The code to replicate this error is:
import pandas as pd
pd.show_versions()
n = 5
df = pd.DataFrame()
for i in range(n):
df[str(i)] = [1, 2, 3]
bucket = 'XXXXXX'
file_name = f's3://{bucket}/dataframe.pqt'
df.to_parquet(file_name)
df = pd.read_parquet(file_name)
Then upload a modified DataFrame with the same name from another terminal:
import pandas as pd
n = 6
df = pd.DataFrame()
for i in range(n):
df[str(i)] = [1, 2, 3]
bucket = 'XXXXXX'
file_name = f's3://{bucket}/dataframe.pqt'
df.to_parquet(file_name)
And after trying to read it again from the first one:
df = pd.read_parquet(file_name)
We get an error:
----> 1 df = pd.read_parquet(file_name)
~/venv/lib/python3.6/site-packages/pandas/io/parquet.py in read_parquet(path, engine, columns, **kwargs)
313
314 impl = get_engine(engine)
--> 315 return impl.read(path, columns=columns, **kwargs)
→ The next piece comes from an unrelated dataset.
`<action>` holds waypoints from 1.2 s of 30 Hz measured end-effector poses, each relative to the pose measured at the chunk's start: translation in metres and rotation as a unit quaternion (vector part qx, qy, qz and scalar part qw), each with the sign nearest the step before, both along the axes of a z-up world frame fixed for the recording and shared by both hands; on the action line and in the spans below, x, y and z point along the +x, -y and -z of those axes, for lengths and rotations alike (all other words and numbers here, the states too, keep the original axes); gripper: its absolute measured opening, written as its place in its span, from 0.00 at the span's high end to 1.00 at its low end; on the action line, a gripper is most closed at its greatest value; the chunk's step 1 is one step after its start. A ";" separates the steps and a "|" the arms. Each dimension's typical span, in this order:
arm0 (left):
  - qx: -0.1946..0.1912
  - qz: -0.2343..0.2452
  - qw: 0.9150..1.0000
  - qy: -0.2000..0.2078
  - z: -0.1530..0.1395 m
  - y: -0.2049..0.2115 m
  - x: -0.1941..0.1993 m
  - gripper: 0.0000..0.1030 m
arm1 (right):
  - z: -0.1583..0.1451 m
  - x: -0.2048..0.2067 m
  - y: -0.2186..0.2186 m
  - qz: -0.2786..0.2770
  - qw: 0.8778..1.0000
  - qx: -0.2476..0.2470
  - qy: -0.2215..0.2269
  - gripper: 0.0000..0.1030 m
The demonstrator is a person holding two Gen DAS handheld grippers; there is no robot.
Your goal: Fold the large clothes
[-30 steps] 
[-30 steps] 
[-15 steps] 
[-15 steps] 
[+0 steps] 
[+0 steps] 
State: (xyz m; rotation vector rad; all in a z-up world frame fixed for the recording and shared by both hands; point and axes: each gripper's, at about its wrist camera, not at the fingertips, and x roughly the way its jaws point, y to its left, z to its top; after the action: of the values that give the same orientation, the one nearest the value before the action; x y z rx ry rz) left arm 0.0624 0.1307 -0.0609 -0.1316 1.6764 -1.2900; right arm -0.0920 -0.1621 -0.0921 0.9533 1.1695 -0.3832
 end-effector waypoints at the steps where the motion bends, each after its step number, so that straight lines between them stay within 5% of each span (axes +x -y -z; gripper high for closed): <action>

~/venv/lib/python3.6/site-packages/pandas/io/parquet.py in read(self, path, columns, **kwargs)
129 def read(self, path, columns=None, **kwargs):
130 parquet_ds = self.api.parquet.ParquetDataset(
--> 131 path, filesystem=get_fs_for_path(path), **kwargs
132 )
133 kwargs["columns"] = columns
~/venv/lib/python3.6/site-packages/pyarrow/parquet.py in __init__(self, path_or_paths, filesystem, schema, metadata, split_row_groups, validate_schema, filters, metadata_nthreads, read_dictionary, memory_map, buffer_size)
1058
1059 if validate_schema:
-> 1060 self.validate_schemas()
1061
1062 def equals(self, other):
~/venv/lib/python3.6/site-packages/pyarrow/parquet.py in validate_schemas(self)
1090 self.schema = self.common_metadata.schema
1091 else:
-> 1092 self.schema = self.pieces[0].get_metadata().schema
1093 elif self.schema is None:
1094 self.schema = self.metadata.schema
~/venv/lib/python3.6/site-packages/pyarrow/parquet.py in get_metadata(self)
558 metadata : FileMetaData
559 """
--> 560 f = self.open()
561 return f.metadata
562
~/venv/lib/python3.6/site-packages/pyarrow/parquet.py in open(self)
565 Returns instance of ParquetFile
566 """
--> 567 reader = self.open_file_func(self.path)
568 if not isinstance(reader, ParquetFile):
569 reader = ParquetFile(reader, **self.file_options)
~/venv/lib/python3.6/site-packages/pyarrow/parquet.py in _open_dataset_file(dataset, path, meta)
940 read_dictionary=dataset.read_dictionary,
941 common_metadata=dataset.common_metadata,
--> 942 buffer_size=dataset.buffer_size
943 )
944
~/venv/lib/python3.6/site-packages/pyarrow/parquet.py in __init__(self, source, metadata, common_metadata, read_dictionary, memory_map, buffer_size)
135 self.reader.open(source, use_memory_map=memory_map,
136 buffer_size=buffer_size,
--> 137 read_dictionary=read_dictionary, metadata=metadata)
138 self.common_metadata = common_metadata
139 self._nested_paths_by_prefix = self._build_nested_paths()
~/venv/lib/python3.6/site-packages/pyarrow/_parquet.pyx in pyarrow._parquet.ParquetReader.open()
~/venv/lib/python3.6/site-packages/pyarrow/error.pxi in pyarrow.lib.check_status()
ArrowIOError: Invalid parquet file. Corrupt footer.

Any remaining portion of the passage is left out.